» **Work instruction**
Find the lines below in which the string "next" occurs. Copy each one.

» **Records provided**
*** Begin section ***
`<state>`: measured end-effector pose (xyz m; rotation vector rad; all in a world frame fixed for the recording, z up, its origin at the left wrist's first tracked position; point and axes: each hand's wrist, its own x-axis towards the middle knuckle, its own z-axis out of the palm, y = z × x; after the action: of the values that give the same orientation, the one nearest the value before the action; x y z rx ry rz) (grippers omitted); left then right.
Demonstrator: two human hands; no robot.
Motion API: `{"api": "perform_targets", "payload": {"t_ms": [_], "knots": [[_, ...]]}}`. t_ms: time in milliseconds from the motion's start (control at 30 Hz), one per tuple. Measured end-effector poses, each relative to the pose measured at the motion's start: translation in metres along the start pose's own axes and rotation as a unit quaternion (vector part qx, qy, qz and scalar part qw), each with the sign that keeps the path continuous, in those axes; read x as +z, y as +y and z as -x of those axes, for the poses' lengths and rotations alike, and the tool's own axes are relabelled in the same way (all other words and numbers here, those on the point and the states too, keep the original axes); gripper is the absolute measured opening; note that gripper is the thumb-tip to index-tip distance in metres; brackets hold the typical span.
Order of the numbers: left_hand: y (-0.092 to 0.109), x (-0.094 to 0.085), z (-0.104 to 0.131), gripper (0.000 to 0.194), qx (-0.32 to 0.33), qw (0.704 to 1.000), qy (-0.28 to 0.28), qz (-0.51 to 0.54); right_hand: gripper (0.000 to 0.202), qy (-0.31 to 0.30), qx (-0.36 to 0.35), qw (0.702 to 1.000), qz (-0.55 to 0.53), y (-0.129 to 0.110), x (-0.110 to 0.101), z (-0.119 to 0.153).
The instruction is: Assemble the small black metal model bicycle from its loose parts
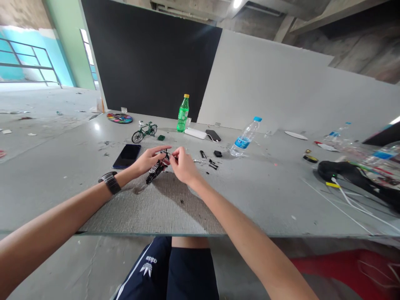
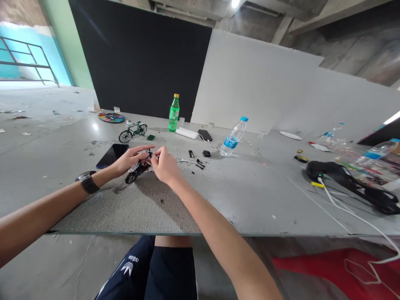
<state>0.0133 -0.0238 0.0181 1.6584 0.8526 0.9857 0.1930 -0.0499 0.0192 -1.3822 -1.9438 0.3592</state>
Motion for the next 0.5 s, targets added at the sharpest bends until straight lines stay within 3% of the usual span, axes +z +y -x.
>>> {"api": "perform_targets", "payload": {"t_ms": [100,200,333,500], "knots": [[-0.001,-0.001,0.0,0.051,0.003,1.0,0.011,0.002,0.01,-0.019,-0.047,0.998,0.024,0.004,0.0,0.001],[-0.004,-0.002,0.0,0.052,0.001,1.0,0.014,0.006,0.023,-0.017,-0.114,0.989,0.093,0.006,-0.003,0.003],[-0.008,-0.003,-0.001,0.054,-0.005,1.0,0.008,0.018,0.03,-0.012,-0.114,0.979,0.17,0.007,-0.006,0.005],[-0.014,-0.006,-0.003,0.051,0.01,1.0,0.003,0.005,0.027,-0.019,-0.136,0.973,0.183,0.008,-0.003,0.003]]}}
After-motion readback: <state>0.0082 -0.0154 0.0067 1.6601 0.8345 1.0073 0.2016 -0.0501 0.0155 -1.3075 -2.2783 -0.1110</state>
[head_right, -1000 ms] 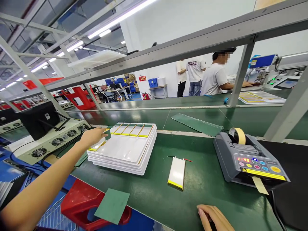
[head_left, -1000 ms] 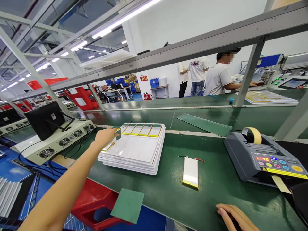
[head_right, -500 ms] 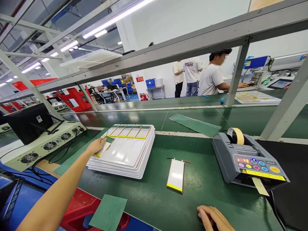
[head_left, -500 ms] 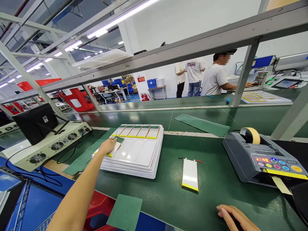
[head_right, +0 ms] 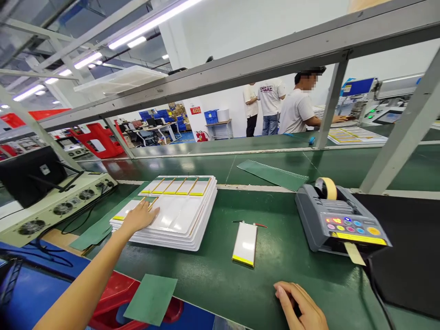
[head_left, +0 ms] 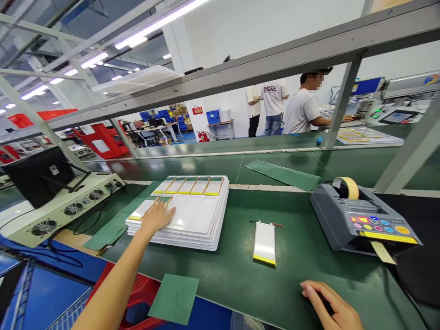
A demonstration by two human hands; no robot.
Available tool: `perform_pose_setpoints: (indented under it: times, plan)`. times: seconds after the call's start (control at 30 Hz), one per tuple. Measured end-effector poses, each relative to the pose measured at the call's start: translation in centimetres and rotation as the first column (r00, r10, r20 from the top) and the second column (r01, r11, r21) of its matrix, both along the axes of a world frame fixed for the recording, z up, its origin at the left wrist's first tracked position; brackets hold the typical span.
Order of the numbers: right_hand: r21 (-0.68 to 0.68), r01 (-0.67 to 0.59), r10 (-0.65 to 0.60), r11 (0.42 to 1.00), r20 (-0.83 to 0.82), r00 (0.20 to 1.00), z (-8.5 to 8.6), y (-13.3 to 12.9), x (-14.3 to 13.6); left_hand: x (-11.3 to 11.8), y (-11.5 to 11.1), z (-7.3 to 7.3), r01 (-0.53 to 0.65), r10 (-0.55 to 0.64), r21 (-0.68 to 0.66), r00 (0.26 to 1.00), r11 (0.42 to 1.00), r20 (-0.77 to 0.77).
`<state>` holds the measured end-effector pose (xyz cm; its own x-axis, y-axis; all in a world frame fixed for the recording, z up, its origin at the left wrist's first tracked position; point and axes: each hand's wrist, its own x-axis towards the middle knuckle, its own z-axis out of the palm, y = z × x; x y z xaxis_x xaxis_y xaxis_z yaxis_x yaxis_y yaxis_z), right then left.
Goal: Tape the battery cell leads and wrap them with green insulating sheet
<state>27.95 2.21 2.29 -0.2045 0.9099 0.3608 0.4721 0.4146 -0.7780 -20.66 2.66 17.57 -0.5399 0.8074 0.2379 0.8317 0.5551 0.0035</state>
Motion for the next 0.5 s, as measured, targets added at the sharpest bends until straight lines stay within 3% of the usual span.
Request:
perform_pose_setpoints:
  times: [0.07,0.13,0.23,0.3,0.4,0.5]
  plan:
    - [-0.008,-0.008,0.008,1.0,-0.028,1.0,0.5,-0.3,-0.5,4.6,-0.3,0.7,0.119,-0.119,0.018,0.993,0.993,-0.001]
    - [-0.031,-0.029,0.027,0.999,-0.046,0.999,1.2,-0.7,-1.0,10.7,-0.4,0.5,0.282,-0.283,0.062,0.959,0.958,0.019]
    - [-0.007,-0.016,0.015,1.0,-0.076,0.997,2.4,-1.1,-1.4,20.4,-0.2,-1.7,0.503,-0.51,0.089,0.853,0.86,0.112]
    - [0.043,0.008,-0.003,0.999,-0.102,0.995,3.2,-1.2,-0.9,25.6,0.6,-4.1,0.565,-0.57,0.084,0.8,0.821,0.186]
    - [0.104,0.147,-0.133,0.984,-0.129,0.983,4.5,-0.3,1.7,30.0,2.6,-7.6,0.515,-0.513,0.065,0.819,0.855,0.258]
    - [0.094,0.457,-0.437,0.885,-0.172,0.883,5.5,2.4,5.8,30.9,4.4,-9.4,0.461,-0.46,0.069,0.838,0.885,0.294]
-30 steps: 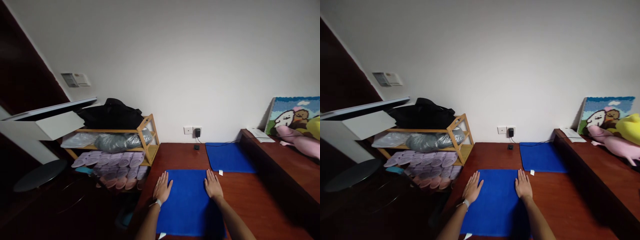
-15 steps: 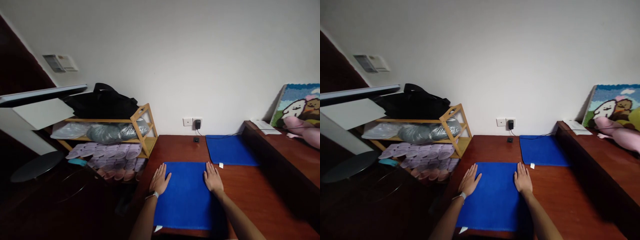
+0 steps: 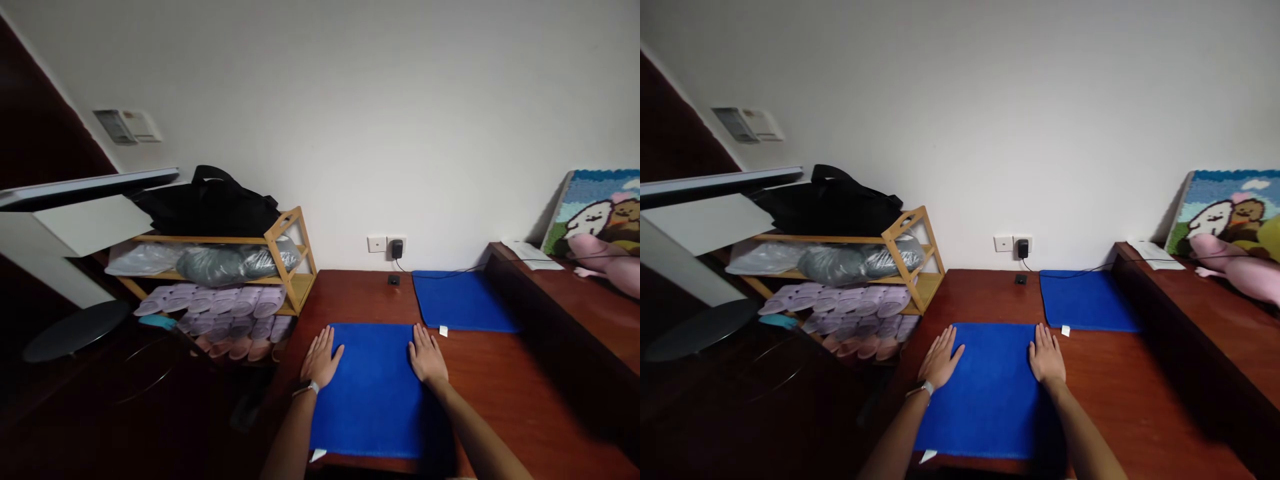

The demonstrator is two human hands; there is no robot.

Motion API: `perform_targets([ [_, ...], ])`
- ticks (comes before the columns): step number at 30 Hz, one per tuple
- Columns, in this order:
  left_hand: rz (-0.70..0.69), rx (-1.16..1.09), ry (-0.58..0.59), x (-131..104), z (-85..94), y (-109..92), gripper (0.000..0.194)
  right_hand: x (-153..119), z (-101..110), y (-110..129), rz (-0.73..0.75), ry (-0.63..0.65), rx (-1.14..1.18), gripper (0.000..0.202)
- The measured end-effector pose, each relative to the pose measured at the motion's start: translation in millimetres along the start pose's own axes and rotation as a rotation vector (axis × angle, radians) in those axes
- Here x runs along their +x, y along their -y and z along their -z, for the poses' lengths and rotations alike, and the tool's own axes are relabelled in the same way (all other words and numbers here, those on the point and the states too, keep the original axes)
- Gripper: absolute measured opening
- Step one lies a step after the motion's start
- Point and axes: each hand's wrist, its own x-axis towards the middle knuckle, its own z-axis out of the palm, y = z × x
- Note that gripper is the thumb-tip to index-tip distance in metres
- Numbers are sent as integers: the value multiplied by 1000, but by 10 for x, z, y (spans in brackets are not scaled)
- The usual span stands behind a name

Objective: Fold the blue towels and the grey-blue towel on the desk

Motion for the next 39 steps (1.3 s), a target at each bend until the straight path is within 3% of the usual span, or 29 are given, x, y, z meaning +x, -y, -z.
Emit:
perform_targets([
  [20, 49, -9, 74, 70, -1, 29, 75, 20, -48, -1, -2, -11, 30, 69],
  [29, 151, -69, 114, 143, 245, -15, 72, 22, -61, -17, 6, -29, 64, 70],
  [31, 157, -42, 36, 190, 250, -171, 71, 25, -58, -16, 7, -25, 68, 70],
  [34, 6, -17, -96, 256, 99, -682, 66, 35, -60, -16, 6, -23, 79, 70],
  [37, -247, -56, -69, 298, -179, -1364, 62, 45, -72, -24, 9, -21, 72, 68],
  [39, -304, -83, -27, 318, -351, -1728, 62, 49, -82, -33, 15, -11, 59, 68],
])
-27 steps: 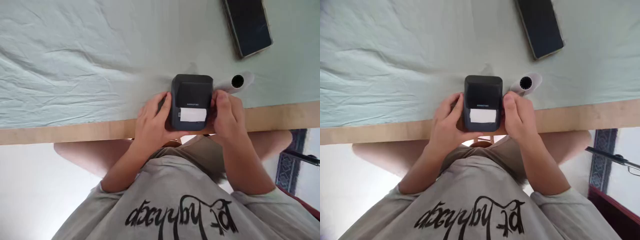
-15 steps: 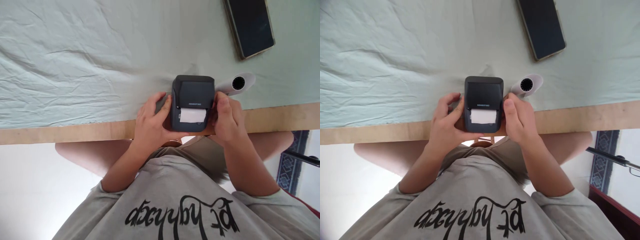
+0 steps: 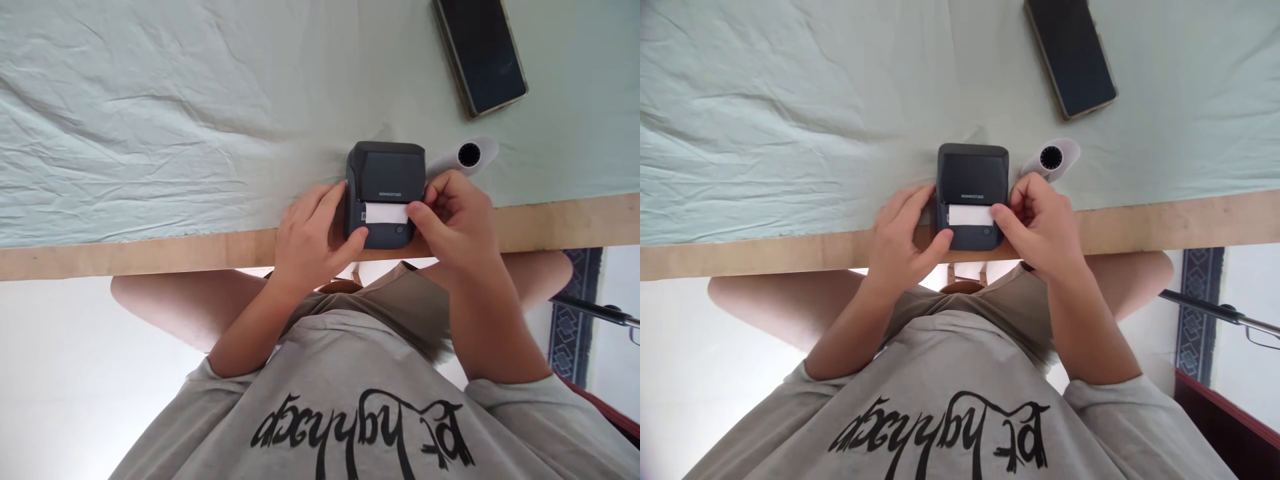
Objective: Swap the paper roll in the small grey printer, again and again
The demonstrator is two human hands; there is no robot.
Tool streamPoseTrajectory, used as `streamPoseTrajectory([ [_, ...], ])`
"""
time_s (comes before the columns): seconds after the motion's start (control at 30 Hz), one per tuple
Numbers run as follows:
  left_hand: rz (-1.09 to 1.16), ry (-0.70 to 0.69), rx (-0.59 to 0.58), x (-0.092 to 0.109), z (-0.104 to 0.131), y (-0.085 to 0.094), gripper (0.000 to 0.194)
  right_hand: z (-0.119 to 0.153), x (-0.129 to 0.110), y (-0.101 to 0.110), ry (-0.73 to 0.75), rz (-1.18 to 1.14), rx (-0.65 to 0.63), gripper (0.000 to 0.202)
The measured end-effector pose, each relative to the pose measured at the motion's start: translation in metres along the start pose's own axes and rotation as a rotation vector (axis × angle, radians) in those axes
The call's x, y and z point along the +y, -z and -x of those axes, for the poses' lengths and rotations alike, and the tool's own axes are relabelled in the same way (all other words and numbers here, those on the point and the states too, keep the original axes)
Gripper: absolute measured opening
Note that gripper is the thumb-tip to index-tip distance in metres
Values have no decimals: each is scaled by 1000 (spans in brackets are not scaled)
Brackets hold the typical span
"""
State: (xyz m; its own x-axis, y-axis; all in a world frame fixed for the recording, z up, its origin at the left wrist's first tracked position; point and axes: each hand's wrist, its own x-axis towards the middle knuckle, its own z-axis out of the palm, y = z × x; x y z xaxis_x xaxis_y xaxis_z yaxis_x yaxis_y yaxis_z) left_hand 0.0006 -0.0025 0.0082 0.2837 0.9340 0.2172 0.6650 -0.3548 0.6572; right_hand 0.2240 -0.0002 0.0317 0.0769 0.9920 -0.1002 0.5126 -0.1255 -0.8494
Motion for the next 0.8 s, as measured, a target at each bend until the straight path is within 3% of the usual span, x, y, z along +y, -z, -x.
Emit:
streamPoseTrajectory([
  [0.4,-37,-18,-18,-3,1,-1,55,-19,-55,4,167,26,255,20],
  [0.5,-39,-20,-13,-2,1,0,56,-25,-59,5,233,157,201,16],
  [0.63,-41,-13,-18,-2,1,0,57,-38,-55,4,232,502,-3,8],
  [0.8,-47,-7,-26,-3,2,-1,59,-58,-52,5,224,519,-202,24],
])
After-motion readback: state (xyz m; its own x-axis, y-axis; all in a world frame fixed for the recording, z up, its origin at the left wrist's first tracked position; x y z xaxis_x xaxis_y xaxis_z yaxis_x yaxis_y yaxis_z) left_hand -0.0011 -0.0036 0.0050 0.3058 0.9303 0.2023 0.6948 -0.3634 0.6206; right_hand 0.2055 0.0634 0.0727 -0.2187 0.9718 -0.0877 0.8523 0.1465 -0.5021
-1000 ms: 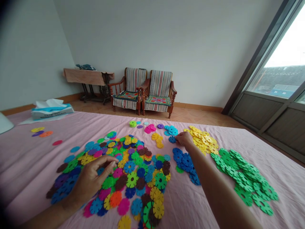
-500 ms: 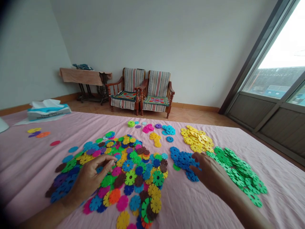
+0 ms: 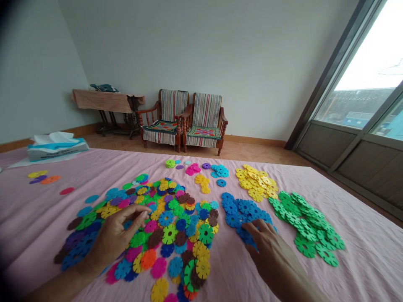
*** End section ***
» **Your response**
Motion for the next 0.5 s, targets added at the sharpest bends until straight lines stay within 3% of the usual span, axes +z +y -x.
Motion for the next 0.5 s, as measured, targets added at the sharpest bends until straight lines stay within 3% of the usual span.
Motion for the next 39 steps (1.3 s), a target at each bend until the straight path is within 3% of the usual span, or 29 are given, x, y, z meaning +x, -y, -z.
Motion for the next 0.8 s, as measured, a target at each bend until the straight path is within 3% of the usual span, x, y, z along +y, -z, -x.

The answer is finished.